> Instructions for the task
All of the data must be returned exactly as given.

> Data items
BEGIN
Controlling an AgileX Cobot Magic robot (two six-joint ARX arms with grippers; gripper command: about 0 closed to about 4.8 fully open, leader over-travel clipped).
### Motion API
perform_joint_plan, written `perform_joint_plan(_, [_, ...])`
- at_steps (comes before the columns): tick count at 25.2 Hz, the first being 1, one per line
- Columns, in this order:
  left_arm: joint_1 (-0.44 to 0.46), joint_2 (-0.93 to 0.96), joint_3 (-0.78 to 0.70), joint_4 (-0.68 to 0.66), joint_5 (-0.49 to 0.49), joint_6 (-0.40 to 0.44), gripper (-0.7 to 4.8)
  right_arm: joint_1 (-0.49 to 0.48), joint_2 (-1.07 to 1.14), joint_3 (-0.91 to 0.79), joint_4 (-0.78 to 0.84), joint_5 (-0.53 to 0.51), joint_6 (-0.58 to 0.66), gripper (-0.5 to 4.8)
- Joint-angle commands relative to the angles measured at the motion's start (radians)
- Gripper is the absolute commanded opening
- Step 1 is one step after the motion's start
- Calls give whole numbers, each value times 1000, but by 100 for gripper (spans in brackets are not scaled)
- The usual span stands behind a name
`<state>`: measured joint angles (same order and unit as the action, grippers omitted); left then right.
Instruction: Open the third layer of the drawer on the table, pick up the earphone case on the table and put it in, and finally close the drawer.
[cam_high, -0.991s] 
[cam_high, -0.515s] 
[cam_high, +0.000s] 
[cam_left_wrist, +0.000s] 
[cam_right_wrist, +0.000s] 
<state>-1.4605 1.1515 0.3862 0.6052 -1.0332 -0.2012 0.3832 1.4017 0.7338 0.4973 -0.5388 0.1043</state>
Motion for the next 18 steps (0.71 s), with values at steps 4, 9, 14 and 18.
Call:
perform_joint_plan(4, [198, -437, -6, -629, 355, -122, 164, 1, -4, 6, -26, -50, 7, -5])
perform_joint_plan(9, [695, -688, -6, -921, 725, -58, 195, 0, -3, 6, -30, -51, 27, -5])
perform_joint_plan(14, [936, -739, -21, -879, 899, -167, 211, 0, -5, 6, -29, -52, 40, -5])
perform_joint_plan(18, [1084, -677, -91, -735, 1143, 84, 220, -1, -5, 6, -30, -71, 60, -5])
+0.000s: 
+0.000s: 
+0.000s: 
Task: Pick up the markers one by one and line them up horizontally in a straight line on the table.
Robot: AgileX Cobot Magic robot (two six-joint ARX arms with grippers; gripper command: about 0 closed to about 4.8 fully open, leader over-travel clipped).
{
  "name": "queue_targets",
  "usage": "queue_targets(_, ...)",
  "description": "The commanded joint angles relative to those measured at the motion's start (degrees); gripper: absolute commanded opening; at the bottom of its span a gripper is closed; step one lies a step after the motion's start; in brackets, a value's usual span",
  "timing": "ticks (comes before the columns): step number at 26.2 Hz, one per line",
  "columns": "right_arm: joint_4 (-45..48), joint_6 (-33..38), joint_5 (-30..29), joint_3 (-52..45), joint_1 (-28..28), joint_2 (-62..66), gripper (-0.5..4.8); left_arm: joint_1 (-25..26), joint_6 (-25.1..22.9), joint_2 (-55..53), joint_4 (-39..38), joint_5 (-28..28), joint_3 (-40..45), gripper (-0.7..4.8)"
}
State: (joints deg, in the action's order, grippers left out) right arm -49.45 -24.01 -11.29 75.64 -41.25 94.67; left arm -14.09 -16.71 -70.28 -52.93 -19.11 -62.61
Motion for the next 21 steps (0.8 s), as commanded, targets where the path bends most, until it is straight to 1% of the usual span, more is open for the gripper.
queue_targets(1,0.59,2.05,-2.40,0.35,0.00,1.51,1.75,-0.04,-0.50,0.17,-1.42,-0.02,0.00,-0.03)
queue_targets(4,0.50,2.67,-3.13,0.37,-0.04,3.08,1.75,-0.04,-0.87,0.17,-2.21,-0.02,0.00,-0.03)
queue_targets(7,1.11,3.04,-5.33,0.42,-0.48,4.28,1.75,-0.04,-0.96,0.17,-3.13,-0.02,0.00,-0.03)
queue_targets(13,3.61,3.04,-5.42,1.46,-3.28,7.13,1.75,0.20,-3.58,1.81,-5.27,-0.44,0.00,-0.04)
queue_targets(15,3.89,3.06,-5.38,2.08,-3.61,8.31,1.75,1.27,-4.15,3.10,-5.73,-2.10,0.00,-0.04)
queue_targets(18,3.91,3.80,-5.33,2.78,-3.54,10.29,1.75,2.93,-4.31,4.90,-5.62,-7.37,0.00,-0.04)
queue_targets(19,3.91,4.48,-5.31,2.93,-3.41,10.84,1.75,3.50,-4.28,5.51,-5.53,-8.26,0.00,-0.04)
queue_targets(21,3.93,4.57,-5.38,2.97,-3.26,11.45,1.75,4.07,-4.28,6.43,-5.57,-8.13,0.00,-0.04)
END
> Task answer
Controlling an AgileX Cobot Magic robot (two six-joint ARX arms with grippers; gripper command: about 0 closed to about 4.8 fully open, leader over-travel clipped).
### Motion API
perform_joint_plan, written `perform_joint_plan(_, [_, ...])`
- at_steps (comes before the columns): tick count at 25.2 Hz, the first being 1, one per line
- Columns, in this order:
  left_arm: joint_1 (-0.44 to 0.46), joint_2 (-0.93 to 0.96), joint_3 (-0.78 to 0.70), joint_4 (-0.68 to 0.66), joint_5 (-0.49 to 0.49), joint_6 (-0.40 to 0.44), gripper (-0.7 to 4.8)
  right_arm: joint_1 (-0.49 to 0.48), joint_2 (-1.07 to 1.14), joint_3 (-0.91 to 0.79), joint_4 (-0.78 to 0.84), joint_5 (-0.53 to 0.51), joint_6 (-0.58 to 0.66), gripper (-0.5 to 4.8)
- Joint-angle commands relative to the angles measured at the motion's start (radians)
- Gripper is the absolute commanded opening
- Step 1 is one step after the motion's start
- Calls give whole numbers, each value times 1000, but by 100 for gripper (spans in brackets are not scaled)
- The usual span stands behind a name
`<state>`: measured joint angles (same order and unit as the action, grippers omitted); left then right.
Instruction: Open the third layer of the drawer on the table, pick up the earphone case on the table and put it in, and finally close the drawer.
[cam_high, -0.991s] 
[cam_high, -0.515s] 
[cam_high, +0.000s] 
[cam_left_wrist, +0.000s] 
[cam_right_wrist, +0.000s] 
<state>-1.4605 1.1515 0.3862 0.6052 -1.0332 -0.2012 0.3832 1.4017 0.7338 0.4973 -0.5388 0.1043</state>
Motion for the next 18 steps (0.71 s), with values at steps 4, 9, 14 and 18.
Call:
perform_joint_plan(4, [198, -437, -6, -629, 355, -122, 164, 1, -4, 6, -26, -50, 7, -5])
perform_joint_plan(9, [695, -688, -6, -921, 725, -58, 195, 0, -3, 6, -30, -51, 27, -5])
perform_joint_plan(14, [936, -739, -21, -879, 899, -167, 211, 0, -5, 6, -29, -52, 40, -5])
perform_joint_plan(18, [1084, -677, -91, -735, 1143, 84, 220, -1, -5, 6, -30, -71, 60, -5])
+0.000s: 
+0.000s: 
+0.000s: 
Task: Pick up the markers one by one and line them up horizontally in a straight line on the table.
Robot: AgileX Cobot Magic robot (two six-joint ARX arms with grippers; gripper command: about 0 closed to about 4.8 fully open, leader over-travel clipped).
{
  "name": "queue_targets",
  "usage": "queue_targets(_, ...)",
  "description": "The commanded joint angles relative to those measured at the motion's start (degrees); gripper: absolute commanded opening; at the bottom of its span a gripper is closed; step one lies a step after the motion's start; in brackets, a value's usual span",
  "timing": "ticks (comes before the columns): step number at 26.2 Hz, one per line",
  "columns": "right_arm: joint_4 (-45..48), joint_6 (-33..38), joint_5 (-30..29), joint_3 (-52..45), joint_1 (-28..28), joint_2 (-62..66), gripper (-0.5..4.8); left_arm: joint_1 (-25..26), joint_6 (-25.1..22.9), joint_2 (-55..53), joint_4 (-39..38), joint_5 (-28..28), joint_3 (-40..45), gripper (-0.7..4.8)"
}
State: (joints deg, in the action's order, grippers left out) right arm -49.45 -24.01 -11.29 75.64 -41.25 94.67; left arm -14.09 -16.71 -70.28 -52.93 -19.11 -62.61
Motion for the next 21 steps (0.8 s), as commanded, targets where the path bends most, until it is straight to 1% of the usual span, more is open for the gripper.
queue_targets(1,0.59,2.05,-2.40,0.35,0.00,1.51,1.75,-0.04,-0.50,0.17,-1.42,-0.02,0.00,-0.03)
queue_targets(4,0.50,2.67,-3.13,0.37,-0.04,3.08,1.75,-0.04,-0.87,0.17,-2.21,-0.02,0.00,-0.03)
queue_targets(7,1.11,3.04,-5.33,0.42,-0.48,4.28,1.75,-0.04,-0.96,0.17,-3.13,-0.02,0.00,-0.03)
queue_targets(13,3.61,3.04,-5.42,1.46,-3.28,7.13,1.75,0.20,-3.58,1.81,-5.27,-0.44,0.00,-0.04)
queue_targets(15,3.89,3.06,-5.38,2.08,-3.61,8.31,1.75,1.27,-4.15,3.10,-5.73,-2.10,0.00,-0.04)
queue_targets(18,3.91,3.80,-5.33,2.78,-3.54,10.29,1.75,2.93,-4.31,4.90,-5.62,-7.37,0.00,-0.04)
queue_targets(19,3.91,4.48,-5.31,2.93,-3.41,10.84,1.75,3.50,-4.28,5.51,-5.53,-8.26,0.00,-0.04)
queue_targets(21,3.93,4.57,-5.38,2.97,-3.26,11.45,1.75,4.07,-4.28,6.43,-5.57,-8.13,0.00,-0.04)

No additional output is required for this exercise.